--- ABOUT THIS EXERCISE ---
Gather all lines in the data that hold the string "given".

--- DATA RECORDS ---
* * * * * * *

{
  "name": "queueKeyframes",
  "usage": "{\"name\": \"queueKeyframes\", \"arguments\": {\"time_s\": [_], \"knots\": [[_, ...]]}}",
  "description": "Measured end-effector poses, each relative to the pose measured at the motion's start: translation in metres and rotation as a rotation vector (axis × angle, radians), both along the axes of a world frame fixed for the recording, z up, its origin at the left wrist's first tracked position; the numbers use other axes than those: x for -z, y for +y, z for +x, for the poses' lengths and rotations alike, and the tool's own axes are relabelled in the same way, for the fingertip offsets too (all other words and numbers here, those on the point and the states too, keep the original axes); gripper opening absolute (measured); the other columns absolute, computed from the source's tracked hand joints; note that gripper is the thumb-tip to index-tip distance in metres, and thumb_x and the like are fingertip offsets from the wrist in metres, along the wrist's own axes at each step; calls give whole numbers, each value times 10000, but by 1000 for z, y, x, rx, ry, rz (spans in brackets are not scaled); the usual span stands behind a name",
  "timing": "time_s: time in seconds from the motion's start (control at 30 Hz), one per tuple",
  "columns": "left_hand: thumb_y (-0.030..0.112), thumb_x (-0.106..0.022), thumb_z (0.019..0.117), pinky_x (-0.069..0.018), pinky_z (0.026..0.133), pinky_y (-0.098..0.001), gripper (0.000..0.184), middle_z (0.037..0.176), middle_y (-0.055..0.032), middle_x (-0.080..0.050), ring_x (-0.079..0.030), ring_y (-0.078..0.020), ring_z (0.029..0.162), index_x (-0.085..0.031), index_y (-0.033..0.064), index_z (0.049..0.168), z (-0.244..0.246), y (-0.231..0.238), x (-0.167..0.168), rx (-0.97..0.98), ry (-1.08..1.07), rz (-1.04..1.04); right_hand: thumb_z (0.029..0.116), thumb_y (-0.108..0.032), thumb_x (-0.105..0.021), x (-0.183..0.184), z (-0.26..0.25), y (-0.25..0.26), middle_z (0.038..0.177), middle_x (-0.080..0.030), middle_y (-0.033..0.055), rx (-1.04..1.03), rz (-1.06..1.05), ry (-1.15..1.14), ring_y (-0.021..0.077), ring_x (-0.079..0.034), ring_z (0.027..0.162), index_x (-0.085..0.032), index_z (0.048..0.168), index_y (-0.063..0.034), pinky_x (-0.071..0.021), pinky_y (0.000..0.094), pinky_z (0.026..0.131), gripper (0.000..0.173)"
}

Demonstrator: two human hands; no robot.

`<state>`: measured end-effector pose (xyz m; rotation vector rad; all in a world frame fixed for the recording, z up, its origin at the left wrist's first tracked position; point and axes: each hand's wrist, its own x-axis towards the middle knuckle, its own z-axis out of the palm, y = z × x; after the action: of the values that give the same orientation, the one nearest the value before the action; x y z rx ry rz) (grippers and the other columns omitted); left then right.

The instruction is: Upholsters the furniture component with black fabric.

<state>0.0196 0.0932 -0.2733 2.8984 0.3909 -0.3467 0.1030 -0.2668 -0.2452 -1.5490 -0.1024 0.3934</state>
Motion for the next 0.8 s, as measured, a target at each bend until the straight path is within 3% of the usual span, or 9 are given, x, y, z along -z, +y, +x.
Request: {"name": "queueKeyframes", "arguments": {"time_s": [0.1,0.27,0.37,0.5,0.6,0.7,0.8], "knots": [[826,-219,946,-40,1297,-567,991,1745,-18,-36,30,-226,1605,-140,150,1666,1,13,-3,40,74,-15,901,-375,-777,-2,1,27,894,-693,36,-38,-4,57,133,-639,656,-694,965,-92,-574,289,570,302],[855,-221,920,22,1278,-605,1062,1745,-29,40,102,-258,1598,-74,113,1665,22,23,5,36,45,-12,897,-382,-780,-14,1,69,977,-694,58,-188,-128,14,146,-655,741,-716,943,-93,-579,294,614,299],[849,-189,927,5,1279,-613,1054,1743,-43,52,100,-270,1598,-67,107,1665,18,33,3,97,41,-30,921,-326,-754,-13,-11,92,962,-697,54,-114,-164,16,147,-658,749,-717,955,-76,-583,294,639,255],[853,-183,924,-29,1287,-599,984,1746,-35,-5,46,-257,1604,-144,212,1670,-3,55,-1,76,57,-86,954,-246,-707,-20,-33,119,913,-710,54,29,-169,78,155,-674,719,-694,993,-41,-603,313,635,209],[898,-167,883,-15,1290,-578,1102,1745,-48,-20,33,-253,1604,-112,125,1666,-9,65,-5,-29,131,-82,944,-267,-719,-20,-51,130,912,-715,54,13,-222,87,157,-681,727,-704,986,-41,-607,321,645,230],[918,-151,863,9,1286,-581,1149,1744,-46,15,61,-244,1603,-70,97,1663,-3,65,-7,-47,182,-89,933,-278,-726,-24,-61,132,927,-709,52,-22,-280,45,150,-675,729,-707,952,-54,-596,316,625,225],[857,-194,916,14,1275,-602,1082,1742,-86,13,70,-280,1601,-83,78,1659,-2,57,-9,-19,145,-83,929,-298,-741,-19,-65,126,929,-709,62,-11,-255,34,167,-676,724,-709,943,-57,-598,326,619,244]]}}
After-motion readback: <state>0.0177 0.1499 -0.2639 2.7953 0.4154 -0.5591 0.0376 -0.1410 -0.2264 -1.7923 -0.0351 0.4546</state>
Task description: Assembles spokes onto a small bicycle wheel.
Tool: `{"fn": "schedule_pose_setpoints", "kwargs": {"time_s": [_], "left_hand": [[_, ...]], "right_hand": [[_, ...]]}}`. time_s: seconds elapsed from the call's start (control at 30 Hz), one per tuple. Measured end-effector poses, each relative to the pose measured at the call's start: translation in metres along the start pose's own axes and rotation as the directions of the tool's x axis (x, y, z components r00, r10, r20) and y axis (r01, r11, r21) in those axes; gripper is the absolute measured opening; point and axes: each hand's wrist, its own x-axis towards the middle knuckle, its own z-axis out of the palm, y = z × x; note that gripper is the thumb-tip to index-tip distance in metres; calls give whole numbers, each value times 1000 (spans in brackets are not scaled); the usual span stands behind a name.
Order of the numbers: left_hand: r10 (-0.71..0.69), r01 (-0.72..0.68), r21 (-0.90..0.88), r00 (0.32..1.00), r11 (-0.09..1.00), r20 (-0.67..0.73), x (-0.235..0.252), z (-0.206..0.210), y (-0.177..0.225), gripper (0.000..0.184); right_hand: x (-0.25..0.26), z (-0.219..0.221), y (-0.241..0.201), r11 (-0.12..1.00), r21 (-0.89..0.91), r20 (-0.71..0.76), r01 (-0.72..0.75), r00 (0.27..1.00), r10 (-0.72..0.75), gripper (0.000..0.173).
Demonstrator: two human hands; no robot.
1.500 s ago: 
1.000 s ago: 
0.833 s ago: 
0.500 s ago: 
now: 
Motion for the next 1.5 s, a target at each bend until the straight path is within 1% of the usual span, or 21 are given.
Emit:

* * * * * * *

--- EXERCISE RESULT ---
Motion for the next 0.8 s, as measured, a target at each bend until the straight path is within 3% of the usual span, or 9 are given, x, y, z along -z, +y, +x.
Motion for the next 1.5 s, a target at each bend until the straight path is within 1% of the usual span, or 21 are given.

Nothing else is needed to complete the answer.